What to work on:
Find the string "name" in the data, and copy out each line that has it.

####

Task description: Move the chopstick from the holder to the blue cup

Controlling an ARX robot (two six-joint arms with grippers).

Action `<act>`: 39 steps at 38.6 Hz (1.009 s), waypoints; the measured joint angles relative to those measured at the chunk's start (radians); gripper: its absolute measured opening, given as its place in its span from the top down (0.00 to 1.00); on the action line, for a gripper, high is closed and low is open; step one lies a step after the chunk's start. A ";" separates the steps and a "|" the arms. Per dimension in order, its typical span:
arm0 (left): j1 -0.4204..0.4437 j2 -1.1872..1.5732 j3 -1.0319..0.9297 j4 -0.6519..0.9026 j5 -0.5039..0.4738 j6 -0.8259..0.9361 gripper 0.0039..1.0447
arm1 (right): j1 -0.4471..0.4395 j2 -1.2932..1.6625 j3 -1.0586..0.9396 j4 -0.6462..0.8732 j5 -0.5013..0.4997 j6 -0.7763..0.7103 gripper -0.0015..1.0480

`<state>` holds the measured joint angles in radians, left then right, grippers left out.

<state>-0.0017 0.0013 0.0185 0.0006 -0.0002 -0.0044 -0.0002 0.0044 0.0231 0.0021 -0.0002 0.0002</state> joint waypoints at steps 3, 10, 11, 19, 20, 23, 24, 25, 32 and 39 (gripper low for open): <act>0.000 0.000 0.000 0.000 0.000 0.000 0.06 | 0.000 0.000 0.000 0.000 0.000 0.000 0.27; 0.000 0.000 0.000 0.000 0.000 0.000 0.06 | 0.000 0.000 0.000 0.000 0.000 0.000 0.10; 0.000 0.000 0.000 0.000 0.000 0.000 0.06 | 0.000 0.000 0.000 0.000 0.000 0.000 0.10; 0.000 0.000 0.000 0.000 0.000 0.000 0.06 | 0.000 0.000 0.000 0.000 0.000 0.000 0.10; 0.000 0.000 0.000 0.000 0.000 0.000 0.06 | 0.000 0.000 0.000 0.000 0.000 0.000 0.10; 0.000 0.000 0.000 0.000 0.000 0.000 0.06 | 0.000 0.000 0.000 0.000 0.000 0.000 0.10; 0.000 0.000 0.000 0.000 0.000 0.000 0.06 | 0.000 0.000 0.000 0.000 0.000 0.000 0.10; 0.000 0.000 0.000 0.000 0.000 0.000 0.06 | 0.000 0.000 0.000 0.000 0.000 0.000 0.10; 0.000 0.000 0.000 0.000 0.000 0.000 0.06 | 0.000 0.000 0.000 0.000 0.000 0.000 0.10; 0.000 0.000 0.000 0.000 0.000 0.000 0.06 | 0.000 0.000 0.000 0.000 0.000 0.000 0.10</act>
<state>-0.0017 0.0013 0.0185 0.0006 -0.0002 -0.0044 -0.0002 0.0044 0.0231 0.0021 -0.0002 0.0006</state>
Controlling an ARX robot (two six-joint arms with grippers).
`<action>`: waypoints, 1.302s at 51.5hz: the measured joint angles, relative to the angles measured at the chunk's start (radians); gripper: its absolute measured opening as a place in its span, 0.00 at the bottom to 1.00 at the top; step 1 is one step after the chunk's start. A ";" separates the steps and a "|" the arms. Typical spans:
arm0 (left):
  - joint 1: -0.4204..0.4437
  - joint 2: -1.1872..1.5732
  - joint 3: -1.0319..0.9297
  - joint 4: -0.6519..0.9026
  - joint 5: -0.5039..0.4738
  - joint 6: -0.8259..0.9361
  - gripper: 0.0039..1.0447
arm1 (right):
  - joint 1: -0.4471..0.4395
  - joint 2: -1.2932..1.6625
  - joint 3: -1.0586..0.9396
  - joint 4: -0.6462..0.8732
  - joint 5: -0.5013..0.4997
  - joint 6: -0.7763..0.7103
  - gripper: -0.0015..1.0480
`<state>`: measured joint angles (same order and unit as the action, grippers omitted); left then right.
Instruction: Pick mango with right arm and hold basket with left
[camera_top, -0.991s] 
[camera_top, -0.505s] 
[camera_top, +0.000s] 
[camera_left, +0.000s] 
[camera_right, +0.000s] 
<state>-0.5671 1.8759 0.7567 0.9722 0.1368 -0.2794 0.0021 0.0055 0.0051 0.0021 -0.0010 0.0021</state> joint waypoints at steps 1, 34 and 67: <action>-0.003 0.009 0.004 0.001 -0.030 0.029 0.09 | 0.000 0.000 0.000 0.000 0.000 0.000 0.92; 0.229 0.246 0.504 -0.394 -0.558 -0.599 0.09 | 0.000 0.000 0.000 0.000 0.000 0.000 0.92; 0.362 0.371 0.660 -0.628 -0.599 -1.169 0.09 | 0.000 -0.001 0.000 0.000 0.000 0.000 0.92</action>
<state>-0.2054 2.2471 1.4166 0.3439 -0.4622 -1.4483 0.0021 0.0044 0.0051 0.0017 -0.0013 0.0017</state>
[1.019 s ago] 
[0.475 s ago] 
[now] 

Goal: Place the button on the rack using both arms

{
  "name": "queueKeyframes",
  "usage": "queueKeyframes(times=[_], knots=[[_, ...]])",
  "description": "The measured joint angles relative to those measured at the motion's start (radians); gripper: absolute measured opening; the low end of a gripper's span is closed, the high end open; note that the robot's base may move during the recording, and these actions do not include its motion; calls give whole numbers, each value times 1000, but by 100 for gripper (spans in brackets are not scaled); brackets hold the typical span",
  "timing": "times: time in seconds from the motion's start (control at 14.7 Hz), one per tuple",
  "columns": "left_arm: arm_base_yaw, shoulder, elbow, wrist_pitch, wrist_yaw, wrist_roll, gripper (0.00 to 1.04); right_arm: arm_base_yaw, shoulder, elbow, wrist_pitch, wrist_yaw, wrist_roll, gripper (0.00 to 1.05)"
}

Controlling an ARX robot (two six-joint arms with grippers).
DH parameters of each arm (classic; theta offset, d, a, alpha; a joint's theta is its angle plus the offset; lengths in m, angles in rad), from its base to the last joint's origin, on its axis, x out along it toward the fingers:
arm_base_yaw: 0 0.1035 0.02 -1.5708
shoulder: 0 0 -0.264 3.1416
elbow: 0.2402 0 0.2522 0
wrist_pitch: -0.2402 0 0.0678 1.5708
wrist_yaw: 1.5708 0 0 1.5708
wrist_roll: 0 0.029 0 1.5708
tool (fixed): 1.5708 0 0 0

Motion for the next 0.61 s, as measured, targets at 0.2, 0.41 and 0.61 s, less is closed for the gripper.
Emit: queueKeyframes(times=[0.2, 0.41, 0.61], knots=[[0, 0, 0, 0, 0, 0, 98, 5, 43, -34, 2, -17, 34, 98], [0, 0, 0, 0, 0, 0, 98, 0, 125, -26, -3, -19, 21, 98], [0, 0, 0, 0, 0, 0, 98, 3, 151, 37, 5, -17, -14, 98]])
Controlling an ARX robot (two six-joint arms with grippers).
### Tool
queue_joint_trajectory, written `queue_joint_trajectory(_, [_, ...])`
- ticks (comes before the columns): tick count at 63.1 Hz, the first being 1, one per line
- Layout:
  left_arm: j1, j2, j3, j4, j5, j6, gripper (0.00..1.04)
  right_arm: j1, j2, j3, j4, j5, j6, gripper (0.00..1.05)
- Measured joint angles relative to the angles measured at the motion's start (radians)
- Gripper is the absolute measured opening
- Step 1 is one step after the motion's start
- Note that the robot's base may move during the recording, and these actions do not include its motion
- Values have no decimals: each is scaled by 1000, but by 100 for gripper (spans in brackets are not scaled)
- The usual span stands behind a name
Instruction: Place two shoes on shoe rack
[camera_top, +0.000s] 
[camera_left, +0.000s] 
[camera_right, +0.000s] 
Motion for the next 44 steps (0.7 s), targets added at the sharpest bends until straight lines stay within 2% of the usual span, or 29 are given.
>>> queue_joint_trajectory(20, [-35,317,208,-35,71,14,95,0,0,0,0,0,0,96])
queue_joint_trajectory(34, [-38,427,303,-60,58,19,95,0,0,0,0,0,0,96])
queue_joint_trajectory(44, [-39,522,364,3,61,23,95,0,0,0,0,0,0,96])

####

Answer box:
  "name": "queueKeyframes",
- The usual span stands behind a name

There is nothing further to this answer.